• WHAT IS EXPECTED: Only the lines below between the ones containing "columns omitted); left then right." and "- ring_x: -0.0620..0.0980", inclusive, are to be reproduced, each exactly as it stands.

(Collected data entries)
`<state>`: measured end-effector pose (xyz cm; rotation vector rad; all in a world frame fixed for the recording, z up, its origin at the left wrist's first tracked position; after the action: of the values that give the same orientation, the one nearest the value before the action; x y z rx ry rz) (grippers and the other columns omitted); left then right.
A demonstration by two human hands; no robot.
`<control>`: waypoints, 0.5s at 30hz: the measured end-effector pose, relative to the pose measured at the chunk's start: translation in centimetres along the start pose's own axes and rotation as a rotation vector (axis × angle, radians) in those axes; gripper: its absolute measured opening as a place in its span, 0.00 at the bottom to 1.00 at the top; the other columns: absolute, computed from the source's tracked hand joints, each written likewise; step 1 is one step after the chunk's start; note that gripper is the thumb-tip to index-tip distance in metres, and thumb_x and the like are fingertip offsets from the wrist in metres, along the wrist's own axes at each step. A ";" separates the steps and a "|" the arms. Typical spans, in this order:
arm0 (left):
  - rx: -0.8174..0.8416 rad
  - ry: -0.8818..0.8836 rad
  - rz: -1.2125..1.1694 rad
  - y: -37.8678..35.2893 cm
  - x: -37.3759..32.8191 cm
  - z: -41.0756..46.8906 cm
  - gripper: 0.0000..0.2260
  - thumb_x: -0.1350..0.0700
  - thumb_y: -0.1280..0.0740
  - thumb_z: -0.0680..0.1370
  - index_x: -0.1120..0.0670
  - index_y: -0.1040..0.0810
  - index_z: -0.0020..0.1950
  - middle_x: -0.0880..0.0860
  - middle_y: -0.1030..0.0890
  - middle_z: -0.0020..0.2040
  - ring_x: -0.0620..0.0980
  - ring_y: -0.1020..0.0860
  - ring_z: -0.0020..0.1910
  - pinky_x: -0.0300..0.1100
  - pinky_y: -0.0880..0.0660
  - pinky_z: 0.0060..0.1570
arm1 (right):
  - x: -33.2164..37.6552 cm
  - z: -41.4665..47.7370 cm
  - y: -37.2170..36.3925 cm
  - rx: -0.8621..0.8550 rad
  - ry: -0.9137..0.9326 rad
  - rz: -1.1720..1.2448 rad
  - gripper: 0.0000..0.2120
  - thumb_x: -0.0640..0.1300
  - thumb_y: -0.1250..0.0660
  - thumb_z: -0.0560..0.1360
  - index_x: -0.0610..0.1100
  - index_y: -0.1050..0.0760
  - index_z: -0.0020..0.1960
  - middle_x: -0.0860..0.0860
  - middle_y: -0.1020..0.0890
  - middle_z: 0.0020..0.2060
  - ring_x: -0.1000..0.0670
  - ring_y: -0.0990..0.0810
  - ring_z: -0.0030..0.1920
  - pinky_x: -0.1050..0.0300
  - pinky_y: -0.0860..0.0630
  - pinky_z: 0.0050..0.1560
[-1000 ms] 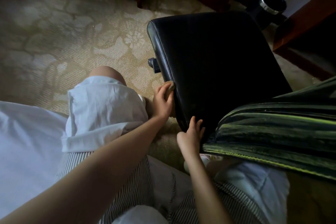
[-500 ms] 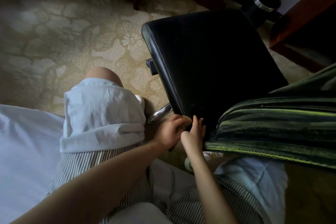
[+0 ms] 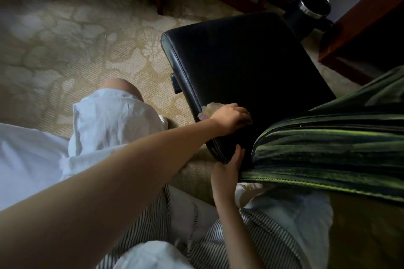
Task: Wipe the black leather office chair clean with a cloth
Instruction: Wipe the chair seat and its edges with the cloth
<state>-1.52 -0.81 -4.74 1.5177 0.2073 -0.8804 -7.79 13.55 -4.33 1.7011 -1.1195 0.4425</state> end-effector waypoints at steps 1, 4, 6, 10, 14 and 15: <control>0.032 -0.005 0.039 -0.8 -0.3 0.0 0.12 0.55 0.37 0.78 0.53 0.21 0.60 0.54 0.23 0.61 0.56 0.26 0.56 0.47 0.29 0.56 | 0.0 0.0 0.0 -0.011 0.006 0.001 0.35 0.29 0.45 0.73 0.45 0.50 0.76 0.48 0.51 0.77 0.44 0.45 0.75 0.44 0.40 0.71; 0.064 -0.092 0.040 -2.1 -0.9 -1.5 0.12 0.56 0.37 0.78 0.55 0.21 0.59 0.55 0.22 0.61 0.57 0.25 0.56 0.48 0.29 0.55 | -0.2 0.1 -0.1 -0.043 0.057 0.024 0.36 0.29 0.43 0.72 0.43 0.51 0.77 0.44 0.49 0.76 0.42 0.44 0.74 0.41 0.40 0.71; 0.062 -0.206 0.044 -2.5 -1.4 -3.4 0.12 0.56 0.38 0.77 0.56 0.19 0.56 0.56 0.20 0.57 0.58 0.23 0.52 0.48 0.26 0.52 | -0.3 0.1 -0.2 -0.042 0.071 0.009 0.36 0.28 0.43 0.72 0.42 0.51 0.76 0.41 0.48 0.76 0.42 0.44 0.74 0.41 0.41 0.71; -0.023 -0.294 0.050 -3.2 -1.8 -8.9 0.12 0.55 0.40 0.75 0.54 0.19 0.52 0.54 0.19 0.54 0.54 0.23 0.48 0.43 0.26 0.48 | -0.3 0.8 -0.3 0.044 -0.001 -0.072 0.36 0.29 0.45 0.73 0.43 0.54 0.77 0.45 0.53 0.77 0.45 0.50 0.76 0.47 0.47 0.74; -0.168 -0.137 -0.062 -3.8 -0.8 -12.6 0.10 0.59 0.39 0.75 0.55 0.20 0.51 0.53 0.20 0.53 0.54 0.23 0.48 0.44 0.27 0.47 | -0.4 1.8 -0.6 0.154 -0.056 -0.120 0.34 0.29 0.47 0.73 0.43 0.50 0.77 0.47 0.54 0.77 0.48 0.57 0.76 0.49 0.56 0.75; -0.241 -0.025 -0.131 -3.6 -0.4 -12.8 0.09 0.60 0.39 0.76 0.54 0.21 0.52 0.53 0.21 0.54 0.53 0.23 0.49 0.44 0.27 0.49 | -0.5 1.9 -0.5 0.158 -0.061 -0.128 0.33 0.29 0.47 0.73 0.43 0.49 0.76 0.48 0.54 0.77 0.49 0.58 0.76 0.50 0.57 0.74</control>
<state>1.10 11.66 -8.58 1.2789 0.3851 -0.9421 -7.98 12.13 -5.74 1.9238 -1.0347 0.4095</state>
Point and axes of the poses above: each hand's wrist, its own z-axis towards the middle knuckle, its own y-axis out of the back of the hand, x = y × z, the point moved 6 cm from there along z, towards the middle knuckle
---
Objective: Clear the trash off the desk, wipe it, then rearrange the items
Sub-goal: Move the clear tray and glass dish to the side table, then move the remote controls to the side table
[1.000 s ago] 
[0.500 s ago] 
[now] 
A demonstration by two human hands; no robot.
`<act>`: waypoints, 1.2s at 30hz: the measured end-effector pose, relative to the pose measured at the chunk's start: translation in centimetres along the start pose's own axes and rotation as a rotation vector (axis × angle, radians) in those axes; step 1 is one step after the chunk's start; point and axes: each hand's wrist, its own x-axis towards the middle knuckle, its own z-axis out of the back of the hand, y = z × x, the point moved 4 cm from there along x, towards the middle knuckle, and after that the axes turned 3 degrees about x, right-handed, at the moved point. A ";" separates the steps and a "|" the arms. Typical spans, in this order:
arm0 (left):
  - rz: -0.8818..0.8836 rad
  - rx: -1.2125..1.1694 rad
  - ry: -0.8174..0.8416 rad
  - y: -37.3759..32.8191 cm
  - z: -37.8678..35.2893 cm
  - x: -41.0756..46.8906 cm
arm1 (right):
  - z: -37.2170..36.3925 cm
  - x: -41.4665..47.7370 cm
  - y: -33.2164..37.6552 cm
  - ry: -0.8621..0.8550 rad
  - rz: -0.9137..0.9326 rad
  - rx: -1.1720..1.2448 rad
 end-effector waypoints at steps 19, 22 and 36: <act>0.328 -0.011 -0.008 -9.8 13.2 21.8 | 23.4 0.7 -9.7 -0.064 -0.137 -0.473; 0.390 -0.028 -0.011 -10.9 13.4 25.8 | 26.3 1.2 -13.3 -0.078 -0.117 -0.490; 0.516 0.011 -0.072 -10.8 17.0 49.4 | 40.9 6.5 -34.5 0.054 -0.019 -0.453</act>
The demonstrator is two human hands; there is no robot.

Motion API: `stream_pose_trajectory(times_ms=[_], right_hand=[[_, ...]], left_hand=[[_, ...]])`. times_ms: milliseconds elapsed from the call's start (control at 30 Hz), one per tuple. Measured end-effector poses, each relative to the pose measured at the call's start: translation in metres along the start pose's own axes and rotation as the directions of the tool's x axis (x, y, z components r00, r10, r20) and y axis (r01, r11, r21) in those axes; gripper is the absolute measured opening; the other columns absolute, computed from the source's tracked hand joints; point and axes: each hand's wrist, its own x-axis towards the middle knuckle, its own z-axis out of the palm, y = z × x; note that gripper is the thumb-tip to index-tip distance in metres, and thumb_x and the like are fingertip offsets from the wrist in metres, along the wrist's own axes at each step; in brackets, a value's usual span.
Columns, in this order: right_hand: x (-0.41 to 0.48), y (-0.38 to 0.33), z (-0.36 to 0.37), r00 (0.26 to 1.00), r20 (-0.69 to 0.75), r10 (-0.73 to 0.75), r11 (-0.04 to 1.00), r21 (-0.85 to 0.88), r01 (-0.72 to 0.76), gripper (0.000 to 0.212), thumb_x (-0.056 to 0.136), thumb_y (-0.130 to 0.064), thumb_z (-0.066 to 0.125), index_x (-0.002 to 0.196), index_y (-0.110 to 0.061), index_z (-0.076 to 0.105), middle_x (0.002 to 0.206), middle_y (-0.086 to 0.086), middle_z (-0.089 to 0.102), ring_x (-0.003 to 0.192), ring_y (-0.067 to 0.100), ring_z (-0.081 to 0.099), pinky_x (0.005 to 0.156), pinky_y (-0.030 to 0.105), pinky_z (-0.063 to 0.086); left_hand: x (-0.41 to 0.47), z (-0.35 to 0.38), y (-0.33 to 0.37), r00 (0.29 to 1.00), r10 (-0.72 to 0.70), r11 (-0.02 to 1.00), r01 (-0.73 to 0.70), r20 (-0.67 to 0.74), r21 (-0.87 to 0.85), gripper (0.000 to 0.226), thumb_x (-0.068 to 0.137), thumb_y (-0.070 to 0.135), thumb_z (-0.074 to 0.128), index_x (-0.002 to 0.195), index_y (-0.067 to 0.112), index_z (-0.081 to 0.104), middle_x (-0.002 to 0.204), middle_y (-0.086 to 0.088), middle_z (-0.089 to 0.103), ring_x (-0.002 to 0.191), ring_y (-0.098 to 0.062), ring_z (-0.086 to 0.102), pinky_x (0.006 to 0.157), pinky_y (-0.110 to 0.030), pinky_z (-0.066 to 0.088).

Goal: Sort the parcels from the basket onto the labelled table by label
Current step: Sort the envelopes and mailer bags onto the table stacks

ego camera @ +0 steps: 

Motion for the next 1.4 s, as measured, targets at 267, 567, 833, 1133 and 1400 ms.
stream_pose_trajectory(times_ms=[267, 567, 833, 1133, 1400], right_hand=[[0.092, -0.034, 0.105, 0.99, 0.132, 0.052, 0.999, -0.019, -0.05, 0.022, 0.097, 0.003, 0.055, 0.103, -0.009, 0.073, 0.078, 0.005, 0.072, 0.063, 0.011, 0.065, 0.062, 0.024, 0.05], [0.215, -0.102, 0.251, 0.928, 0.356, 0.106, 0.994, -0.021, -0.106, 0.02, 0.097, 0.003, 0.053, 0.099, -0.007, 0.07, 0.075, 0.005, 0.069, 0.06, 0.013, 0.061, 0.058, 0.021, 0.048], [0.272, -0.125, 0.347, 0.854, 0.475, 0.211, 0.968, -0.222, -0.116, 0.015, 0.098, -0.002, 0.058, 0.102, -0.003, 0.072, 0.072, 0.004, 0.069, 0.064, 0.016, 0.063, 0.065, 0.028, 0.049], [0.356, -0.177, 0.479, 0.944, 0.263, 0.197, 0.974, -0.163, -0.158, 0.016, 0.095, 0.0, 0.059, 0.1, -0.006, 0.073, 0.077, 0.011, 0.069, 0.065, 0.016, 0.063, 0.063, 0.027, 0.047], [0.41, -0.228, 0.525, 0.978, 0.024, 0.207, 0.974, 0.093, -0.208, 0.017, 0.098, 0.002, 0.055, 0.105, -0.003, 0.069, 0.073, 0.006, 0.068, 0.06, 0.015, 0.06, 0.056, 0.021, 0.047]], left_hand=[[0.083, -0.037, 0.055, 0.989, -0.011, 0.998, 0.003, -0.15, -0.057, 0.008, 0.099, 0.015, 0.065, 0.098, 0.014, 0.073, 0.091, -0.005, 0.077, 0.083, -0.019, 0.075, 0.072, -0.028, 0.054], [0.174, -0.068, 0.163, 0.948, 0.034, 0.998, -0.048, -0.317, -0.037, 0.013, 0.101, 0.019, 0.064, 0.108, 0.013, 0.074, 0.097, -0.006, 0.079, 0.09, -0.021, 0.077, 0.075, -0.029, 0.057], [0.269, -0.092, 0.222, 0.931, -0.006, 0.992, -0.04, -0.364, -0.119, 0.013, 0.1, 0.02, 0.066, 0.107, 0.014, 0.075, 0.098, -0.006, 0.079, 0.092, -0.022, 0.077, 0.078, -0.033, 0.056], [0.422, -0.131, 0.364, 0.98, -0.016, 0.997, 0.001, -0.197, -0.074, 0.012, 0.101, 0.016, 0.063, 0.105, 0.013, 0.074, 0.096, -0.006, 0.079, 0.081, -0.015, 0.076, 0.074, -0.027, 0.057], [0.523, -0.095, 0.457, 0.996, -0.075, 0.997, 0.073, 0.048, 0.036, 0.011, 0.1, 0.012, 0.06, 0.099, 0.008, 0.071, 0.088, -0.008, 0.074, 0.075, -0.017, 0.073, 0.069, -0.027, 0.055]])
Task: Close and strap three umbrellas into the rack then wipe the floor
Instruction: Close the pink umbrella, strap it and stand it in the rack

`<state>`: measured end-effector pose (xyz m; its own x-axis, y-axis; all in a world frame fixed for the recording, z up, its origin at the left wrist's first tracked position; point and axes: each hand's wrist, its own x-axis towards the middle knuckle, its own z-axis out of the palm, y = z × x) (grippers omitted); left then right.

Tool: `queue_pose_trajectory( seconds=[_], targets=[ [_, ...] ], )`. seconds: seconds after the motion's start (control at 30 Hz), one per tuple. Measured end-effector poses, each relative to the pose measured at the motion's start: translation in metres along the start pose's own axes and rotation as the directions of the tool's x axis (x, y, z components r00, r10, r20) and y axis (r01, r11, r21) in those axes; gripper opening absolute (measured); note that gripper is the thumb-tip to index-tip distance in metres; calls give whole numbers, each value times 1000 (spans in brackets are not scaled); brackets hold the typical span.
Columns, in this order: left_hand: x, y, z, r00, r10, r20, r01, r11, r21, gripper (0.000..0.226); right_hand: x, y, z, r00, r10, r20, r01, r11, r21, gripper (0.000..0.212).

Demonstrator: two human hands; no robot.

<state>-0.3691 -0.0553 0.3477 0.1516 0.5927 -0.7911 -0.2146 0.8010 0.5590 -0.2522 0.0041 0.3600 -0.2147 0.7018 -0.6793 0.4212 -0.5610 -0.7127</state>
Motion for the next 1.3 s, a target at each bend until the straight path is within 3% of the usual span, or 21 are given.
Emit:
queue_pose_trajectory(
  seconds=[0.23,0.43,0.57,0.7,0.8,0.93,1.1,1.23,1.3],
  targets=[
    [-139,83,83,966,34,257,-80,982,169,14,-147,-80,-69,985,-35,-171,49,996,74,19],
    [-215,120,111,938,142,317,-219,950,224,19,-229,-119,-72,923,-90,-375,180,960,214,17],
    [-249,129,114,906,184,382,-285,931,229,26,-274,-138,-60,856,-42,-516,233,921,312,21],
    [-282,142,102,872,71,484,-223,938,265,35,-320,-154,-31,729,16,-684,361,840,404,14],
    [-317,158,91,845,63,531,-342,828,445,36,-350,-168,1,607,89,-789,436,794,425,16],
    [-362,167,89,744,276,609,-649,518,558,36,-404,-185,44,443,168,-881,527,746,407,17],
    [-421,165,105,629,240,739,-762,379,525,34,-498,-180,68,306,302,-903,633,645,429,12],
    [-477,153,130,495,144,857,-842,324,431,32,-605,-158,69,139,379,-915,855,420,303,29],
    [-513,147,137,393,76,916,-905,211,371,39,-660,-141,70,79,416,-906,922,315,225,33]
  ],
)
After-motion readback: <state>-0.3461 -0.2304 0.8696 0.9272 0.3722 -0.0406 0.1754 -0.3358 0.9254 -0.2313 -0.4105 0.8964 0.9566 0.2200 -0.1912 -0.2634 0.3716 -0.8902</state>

• RESPONSE BELOW:
`<state>`: measured end-effector pose (xyz cm; rotation vector rad; all in a world frame fixed for the recording, z up, its origin at the left wrist's first tracked position; after the action: of the values that give the same orientation, the one nearest the value before the action; x y z rx ry rz) (grippers and the other columns omitted); left then right.
A demonstration by two human hands; no robot.
`<control>`: waypoints, 0.5s at 30hz: the measured end-effector pose, relative to the pose measured at the chunk's start: translation in centimetres along the start pose's own axes and rotation as a rotation vector (axis × angle, radians) in those axes; gripper: its absolute measured opening as a place in its span, 0.00 at the bottom to 1.00 at the top; the other columns: absolute, computed from the source's tracked hand joints, each written likewise; step 1 is one step after the chunk's start; note that gripper is the thumb-tip to index-tip distance in metres, and thumb_x and the like are fingertip offsets from the wrist in metres, along the wrist's own axes at each step. A ";" separates the steps and a "|" the arms. Typical spans, in this order:
arm0 (left):
  - rx: -0.8174..0.8416 rad
  - ry: -0.8818..0.8836 rad
  - rz: -1.2125..1.1694 rad
  - y: -37.8678..35.2893 cm
  - x: -37.3759..32.8191 cm
  - z: -41.0756..46.8906 cm
  - gripper: 0.0000..0.2260
  - thumb_x: -0.1350..0.0700
  - thumb_y: -0.1280..0.0740
  - thumb_z: -0.0680..0.1370
  - index_x: -0.1120..0.0670
  - index_y: -0.1040..0.0810
  - index_z: -0.0020..0.1950
  - middle_x: -0.0880..0.0860
  - middle_y: -0.1030..0.0890
  - middle_z: -0.0020..0.2040
  - ring_x: -0.0620..0.0980

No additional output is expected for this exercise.